---- RECORDS SUPPLIED

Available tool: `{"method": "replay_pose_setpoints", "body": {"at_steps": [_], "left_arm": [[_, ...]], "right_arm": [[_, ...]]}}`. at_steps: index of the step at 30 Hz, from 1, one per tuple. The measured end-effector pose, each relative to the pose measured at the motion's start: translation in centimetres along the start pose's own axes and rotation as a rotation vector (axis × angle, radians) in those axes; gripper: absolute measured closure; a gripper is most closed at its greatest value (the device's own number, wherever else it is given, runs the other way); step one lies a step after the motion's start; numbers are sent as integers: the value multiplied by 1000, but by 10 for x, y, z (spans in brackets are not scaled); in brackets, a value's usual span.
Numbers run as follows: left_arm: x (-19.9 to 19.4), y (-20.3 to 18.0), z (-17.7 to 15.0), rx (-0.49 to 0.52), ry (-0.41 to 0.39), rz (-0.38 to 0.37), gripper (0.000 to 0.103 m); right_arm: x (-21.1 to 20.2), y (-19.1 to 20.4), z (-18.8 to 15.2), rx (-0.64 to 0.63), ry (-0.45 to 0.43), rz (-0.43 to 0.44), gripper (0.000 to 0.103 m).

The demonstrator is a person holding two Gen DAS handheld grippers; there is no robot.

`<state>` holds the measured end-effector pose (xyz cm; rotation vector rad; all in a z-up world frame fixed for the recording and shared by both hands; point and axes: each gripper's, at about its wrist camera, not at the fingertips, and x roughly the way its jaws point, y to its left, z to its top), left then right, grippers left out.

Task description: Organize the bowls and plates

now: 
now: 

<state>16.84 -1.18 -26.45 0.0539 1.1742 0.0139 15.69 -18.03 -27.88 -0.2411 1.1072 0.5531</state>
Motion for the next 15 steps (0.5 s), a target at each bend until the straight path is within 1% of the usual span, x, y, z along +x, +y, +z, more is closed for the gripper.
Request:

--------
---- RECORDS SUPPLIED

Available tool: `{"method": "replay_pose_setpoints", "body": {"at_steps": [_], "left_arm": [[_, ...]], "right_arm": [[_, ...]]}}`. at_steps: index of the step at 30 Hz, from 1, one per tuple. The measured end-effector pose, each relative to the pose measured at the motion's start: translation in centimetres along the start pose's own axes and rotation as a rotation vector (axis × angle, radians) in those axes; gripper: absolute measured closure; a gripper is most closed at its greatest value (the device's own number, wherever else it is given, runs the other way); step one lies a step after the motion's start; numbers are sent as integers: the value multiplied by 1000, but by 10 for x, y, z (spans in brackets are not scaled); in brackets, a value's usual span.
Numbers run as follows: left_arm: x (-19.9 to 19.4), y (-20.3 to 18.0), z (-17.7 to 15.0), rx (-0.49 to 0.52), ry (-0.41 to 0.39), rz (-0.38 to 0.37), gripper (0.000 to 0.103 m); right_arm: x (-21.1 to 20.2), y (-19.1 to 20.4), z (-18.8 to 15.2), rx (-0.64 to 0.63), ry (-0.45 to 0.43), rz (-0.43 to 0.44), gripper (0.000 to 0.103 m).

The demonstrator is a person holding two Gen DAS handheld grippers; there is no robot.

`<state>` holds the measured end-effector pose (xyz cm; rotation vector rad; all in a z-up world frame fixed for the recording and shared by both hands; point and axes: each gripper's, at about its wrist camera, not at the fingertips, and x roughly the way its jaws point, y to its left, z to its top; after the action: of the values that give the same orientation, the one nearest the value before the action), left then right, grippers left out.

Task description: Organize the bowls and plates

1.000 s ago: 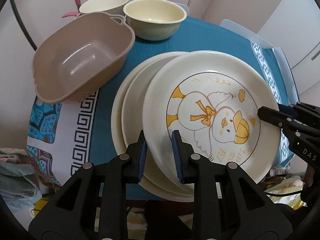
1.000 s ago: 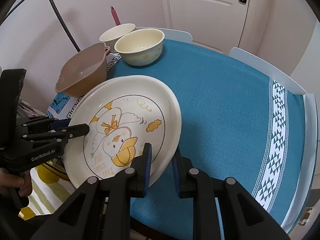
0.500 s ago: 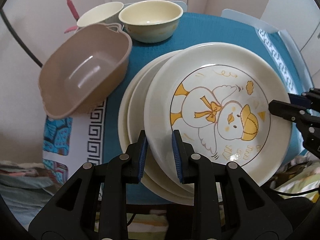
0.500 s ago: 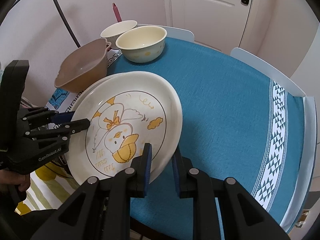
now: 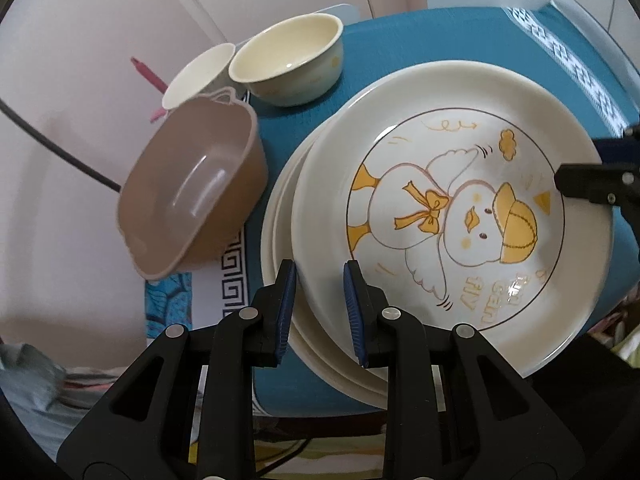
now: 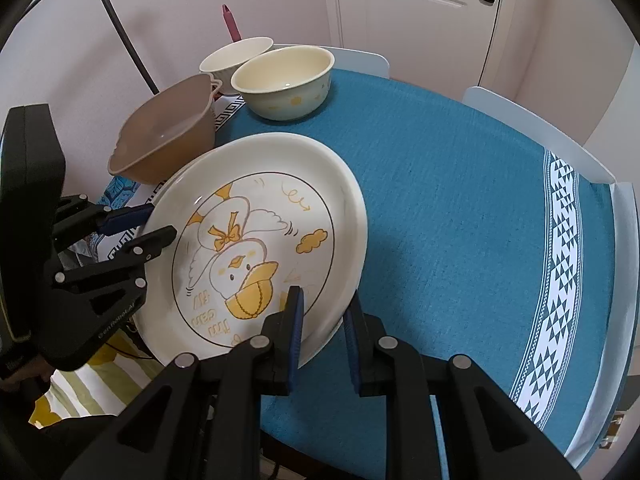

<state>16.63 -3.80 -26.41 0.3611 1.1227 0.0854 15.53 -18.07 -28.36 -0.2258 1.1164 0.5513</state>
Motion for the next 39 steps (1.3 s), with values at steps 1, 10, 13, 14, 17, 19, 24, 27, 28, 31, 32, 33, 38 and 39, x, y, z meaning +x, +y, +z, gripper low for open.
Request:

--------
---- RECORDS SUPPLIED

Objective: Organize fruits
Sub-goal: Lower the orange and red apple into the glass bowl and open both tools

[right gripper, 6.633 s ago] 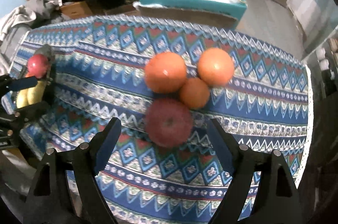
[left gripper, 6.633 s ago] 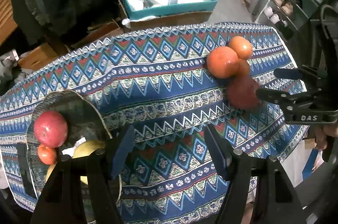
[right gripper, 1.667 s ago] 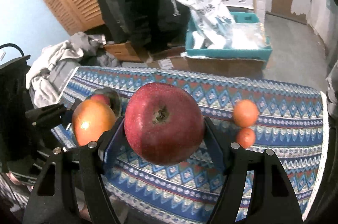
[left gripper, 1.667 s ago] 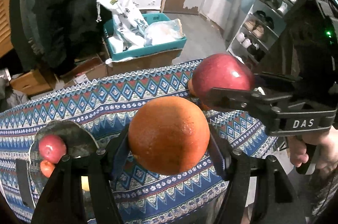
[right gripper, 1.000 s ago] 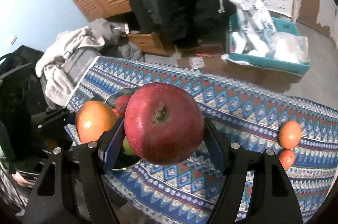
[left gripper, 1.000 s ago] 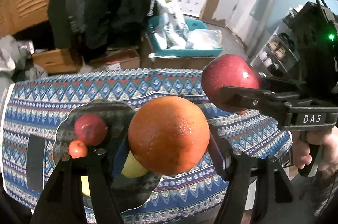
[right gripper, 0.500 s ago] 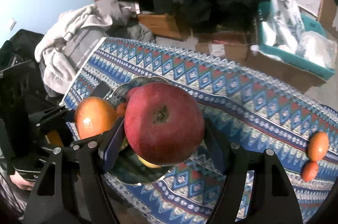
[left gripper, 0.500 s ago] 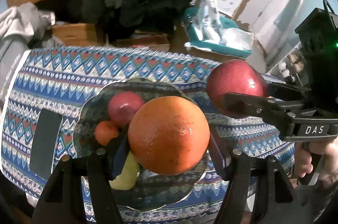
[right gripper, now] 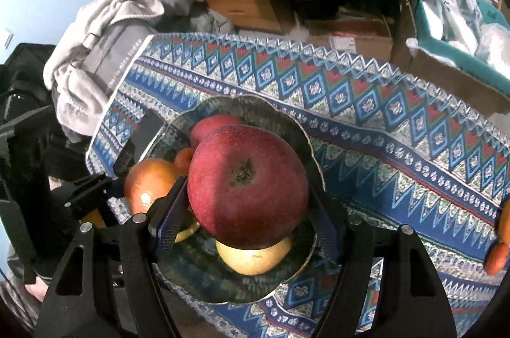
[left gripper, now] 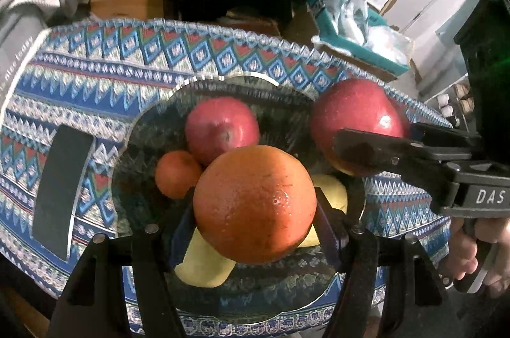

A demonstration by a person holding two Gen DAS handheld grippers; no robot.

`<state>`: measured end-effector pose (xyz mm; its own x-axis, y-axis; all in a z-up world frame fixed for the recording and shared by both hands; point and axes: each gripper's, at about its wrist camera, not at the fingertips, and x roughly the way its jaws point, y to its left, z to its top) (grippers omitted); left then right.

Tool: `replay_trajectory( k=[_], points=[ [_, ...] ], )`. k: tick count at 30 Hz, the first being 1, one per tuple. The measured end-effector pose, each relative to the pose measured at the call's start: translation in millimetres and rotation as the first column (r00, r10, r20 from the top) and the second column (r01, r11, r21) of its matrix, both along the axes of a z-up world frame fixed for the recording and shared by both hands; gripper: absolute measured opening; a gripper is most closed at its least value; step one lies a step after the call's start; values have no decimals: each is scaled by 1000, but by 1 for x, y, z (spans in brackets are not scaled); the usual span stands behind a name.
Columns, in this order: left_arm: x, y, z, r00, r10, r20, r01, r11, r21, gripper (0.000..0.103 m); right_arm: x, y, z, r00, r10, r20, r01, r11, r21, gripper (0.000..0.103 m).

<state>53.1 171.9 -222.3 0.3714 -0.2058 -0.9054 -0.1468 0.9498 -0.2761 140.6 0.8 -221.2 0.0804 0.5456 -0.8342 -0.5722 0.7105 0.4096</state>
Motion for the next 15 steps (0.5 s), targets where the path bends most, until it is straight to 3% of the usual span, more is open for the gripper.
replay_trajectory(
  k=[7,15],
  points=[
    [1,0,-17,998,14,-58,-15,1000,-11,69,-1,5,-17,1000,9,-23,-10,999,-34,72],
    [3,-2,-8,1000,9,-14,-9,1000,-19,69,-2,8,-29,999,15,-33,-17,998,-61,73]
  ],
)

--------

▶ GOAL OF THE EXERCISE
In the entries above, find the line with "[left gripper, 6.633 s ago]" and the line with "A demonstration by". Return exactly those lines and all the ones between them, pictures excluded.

▶ ANSWER BOX
[left gripper, 6.633 s ago] 
[right gripper, 1.667 s ago] 
[left gripper, 1.667 s ago] 
[right gripper, 1.000 s ago] 
[left gripper, 1.000 s ago] 
[right gripper, 0.500 s ago] 
[left gripper, 0.500 s ago] 
[right gripper, now] 
[left gripper, now] 

A demonstration by a person holding two Gen DAS handheld grippers; no robot.

What appears above is the complete answer.